The Center Of The Universe
The Center Of The Universe chronicles four days in the life of German climber Alexander Huber in Yosemite Valley, California. Living the typical Yosemite vagabond lifestyle, Alex reflects on his goal of successfully free-climbing "El Corazon" (35 pitches, 8a) on the famous El Capitan face, which is a combination of the historic routes "Salathé," "Albatross," "Son of Heart," and "Heart Route," connected by newly laid out sections. 35 challenging pitches, combining technicality, stamina, and commitment, with difficulty levels up to 8a. The film showcases the unique style of climbing in Yosemite, as well as a piece of history of the famous valley, narrated by Heinz Zak, Jim Bridwell, Lynn Hill, Alexander Huber, and Chongo Chuck themselves.

Brave New Wild
BRAVE NEW WILD is an offbeat chronicle of America’s Golden Age of rock climbing before and after the controversial ascent of the Dawn Wall in 1970. Some forty years later, Oakley Anderson-Moore, the daughter of a pioneering climber, stumbles upon her father's old hi8 tapes, and sets out to answer the question: why climb when there's nothing to gain -- and everything to lose? Wry humor and an eclectic original soundtrack punctuate the delinquent antics of the Vulgarians in the ‘Gunks, the larger-than-life rivalry of Yosemite’s rock gods, and the fruit tramping, freight train hopping hobodom of her dad’s climbing life. This film is quintessential viewing for those who long for adventure.

The Queen Swing
The Queen Swing follows climbers Laura Pineau and Kate Kelleghan as they chase history on Yosemite’s granite walls, attempting to become the first women to complete the legendary Triple Crown: linking El Capitan, Half Dome, and Mount Watkins in a single 24-hour push. But this isn’t just a story about summits and speed records. It’s about what happens between two people when the only thing keeping you alive is the person on the other end of the rope. Through extreme conditions and risky terrain, the film reveals how trust gets built in increments through shared confidence, quiet encouragement, and the kind of vulnerability that only emerges when you’re too exhausted to pretend. The Crown is the goal, but the partnership is the heart of the climb.

Cap sur El Cap
Seb Berthe dreams of climbing the Dawn Wall, the most difficult route in the world. To get to the foot of El Capitan, in the United States, Seb has no intention of taking a plane! Quickly, a team of 6 climbers, 2 sailors and a dog forms to take up a challenge and realize a dream: to reach the Americas on a sailboat to climb the legendary walls of Yosemite! It is by experiencing the long pace of sailing that they cross the Atlantic, then on board a dubious Mexican jalopy van that they learn to know each other. When they arrived at the foot of El Capitan, the team supports Seb in his extraordinary challenge. His push on the Dawn Wall becomes a collective climb. At the same time, everyone prepares to take up his own challenge and the feat takes place where no one is looking. The commitment and authenticity of a team that barely knows each other is reminiscent of the atmosphere of the first epic stories of vertical exploration.

Fly Or Die
Powerhouse duo Dean Potter and Graham Hunt continue their extreme vertical exploration, pioneering new base jumps, highline jumps, and wingsuit jumps in some of the most breathtaking vertical sequences ever filmed.
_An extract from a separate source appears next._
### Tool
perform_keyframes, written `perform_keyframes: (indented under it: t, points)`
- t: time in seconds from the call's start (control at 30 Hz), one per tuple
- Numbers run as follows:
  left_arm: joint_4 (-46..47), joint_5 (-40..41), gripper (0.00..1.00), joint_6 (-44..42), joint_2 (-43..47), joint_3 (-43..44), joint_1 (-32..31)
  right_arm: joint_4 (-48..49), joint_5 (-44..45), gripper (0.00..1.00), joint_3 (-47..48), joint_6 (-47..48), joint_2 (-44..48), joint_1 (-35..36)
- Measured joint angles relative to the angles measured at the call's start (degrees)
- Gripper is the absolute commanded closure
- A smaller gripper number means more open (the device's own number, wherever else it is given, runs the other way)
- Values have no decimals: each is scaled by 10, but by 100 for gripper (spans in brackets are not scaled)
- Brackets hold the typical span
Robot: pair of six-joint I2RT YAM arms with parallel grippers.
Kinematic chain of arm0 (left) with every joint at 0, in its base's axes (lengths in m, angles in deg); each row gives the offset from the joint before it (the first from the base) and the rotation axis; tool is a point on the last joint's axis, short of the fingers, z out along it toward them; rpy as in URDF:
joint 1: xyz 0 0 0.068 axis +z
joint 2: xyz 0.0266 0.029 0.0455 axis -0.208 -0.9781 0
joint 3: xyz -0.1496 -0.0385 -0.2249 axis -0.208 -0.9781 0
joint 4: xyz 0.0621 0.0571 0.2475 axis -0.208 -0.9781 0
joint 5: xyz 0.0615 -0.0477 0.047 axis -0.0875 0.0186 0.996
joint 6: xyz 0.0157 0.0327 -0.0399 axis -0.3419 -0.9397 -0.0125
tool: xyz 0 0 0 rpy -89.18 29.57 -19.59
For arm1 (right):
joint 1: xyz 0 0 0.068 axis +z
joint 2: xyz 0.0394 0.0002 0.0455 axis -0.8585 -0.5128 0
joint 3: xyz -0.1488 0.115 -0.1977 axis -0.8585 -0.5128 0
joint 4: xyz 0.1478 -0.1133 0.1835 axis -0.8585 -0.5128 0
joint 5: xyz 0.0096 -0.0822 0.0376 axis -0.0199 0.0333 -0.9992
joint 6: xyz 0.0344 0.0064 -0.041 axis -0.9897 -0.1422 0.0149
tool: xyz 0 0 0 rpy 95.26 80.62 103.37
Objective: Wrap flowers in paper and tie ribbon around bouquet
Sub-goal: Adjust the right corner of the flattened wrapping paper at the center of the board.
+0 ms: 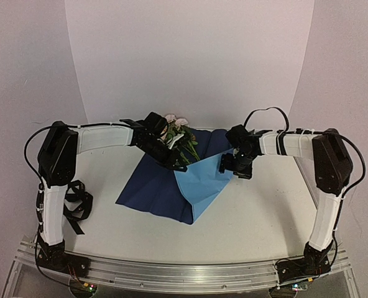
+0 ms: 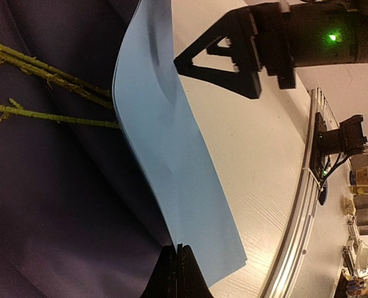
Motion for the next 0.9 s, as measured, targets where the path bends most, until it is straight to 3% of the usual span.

Free Climb: The Northwest Face of Half Dome
Details the tenth attempt by Jim Erickson and Art Higbee to scale the two thousand-foot-high vertical face of Half Dome in Yosemite National Park. Narrated by Robert Redford.

Capitan Crochet

Yosemite: America's Treasure
Experience Yosemite's incredible wonders with breathtaking cinematography, including such icons as the granite monoliths El Capitan and Half Dome, and the spectacular Bridal Veil and Yosemite Falls. Learn about Yosemite's fascinating history as the first land set aside for preservation that inspired John Muir and photographer Ansel Adams and discover why Yosemite is one of America's Crown Jewels.

Hook or Book
Yosemite National Park, in California, is one of the most fascinating in the United States. In the eastern part of the park, isolated granite peaks rise 3,900 meters above the valley floor: El Capitan, Half Dome, and Sentinel. El Capitan is the largest unbroken mass of granite in the world and a legendary site for mountaineering and free climbing. Every year, the world's best climbers challenge its impressive face. The film, enhanced with interviews and spectacular footage, follows the preparations for and ascent of El Capitan by a group of elite climbers: Scott Burk, Leo Houlding, Jim Bridwell, Jean-Marc Troussier, and Valerio Fulco, with whom humor is one of the essential ingredients of this adventure.

The Nose Speed Record
For decades, an elite handful of climbers have competed for the coveted speed record on the 3,000-foot Nose of El Capitan, risking big falls to shave mere seconds off the fastest time. When a record held by superstar Alex Honnold is broken by little-known climbers Brad Gobright and Jim Reynolds, Honnold drafts fellow climbing legend Tommy Caldwell to establish a new mark that will stand the test of time. Honnold pushes for perfection while Caldwell, a family man, wrestles with the risk amid a series of accidents on the wall that lay bare the consequences of any mistake.

Climb On
An anthology of award winning climbing films, this collection chronicles a decade of adventures in both Yosemite Valley and Stoney Point. Two of the most historic climbing areas in America.

A Breath Of Summer
Feel the rush of the breathtakingly beautiful National Parks of California with one deep breath of the summer air.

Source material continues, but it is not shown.